REQUIREMENT: The task here is to set down every line of the listing exactly.

-- SOURCE DATA follows --

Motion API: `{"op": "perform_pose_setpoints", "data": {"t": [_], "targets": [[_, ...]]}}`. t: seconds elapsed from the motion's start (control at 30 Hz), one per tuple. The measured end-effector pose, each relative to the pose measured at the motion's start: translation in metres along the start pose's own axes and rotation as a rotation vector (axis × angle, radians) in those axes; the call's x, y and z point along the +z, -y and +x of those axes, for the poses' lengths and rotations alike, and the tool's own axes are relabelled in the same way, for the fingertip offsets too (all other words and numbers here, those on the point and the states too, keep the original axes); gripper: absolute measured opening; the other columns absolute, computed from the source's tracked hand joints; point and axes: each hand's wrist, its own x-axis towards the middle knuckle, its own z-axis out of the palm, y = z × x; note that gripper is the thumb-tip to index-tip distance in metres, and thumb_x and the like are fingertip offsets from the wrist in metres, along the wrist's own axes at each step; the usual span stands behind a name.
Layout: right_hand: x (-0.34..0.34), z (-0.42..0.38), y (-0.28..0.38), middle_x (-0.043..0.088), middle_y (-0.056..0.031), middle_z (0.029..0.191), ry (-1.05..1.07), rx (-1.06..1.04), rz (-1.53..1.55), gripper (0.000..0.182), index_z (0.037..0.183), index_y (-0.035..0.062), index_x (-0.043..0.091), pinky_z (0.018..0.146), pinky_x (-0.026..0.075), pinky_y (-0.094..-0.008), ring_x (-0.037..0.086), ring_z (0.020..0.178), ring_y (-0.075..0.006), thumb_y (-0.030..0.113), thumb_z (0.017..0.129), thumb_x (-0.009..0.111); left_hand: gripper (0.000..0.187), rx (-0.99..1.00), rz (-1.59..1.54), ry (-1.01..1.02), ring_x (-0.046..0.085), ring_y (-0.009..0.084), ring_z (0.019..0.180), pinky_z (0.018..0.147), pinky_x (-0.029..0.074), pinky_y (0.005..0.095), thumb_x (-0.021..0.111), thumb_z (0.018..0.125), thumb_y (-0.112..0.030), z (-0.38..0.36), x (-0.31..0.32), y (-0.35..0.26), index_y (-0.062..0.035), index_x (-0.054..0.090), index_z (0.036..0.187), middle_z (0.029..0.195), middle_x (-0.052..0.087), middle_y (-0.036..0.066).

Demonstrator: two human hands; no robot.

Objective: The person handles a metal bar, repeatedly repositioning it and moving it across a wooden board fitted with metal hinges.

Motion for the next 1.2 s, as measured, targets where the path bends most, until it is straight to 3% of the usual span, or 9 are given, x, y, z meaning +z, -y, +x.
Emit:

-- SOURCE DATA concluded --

RESULT:
Motion API: `{"op": "perform_pose_setpoints", "data": {"t": [_], "targets": [[_, ...]]}}`. t: seconds elapsed from the motion's start (control at 30 Hz), one per tuple. The measured end-effector pose, each relative to the pose measured at the motion's start: translation in metres along the start pose's own axes and rotation as a rotation vector (axis × angle, radians) in those axes; the call's x, y and z point along the +z, -y and +x of those axes, for the poses' lengths and rotations alike, and the tool's own axes are relabelled in the same way, for the fingertip offsets too (all other words and numbers here, those on the point and the states too, keep the original axes); gripper: absolute measured opening; the other columns absolute, computed from the source's tracked hand joints; point and axes: each hand's wrist, its own x-axis towards the middle knuckle, its own z-axis out of the palm, y = z × x; note that gripper is the thumb-tip to index-tip distance in metres, and thumb_x and the like are fingertip offsets from the wrist in metres, along the wrist's own axes at each step; the usual span stands behind a name.
Layout: right_hand: x (-0.34..0.34), z (-0.42..0.38), y (-0.28..0.38), middle_x (-0.043..0.088), middle_y (-0.056..0.031), middle_z (0.029..0.191), ry (-1.05..1.07), rx (-1.06..1.04), rz (-1.53..1.55), gripper (0.000..0.182), index_z (0.037..0.183), index_y (-0.035..0.062), index_x (-0.043..0.091), pinky_z (0.018..0.146), pinky_x (-0.026..0.075), pinky_y (-0.094..-0.008), ring_x (-0.037..0.086), ring_z (0.020..0.178), ring_y (-0.075..0.006), thumb_y (-0.030..0.113), thumb_z (0.017..0.129), thumb_x (-0.009..0.111); left_hand: gripper (0.000..0.187), rx (-0.99..1.00), rz (-1.59..1.54), ry (-1.01..1.02), ring_x (-0.046..0.085), ring_y (-0.009..0.084), ring_z (0.019..0.180), pinky_z (0.018..0.147), pinky_x (-0.029..0.074), pinky_y (0.005..0.095), thumb_x (-0.021..0.111), thumb_z (0.018..0.125), thumb_y (-0.112..0.030), z (-0.38..0.36), x (-0.31..0.32), y (-0.35..0.26), index_y (-0.062..0.035), index_x (-0.054..0.090), index_z (0.036..0.187), middle_z (0.029..0.195), middle_x (-0.052..0.087), middle_y (-0.036..0.066).

Demonstrator: two human hands; no robot.

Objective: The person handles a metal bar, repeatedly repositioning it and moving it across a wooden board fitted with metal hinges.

Motion for the next 1.2 s, as measured, targets where the path bends most, until it is straight to 3% of the usual span, or 9 are given, x, y, z meaning +z, -y, +x.
Emit:

No further output is required.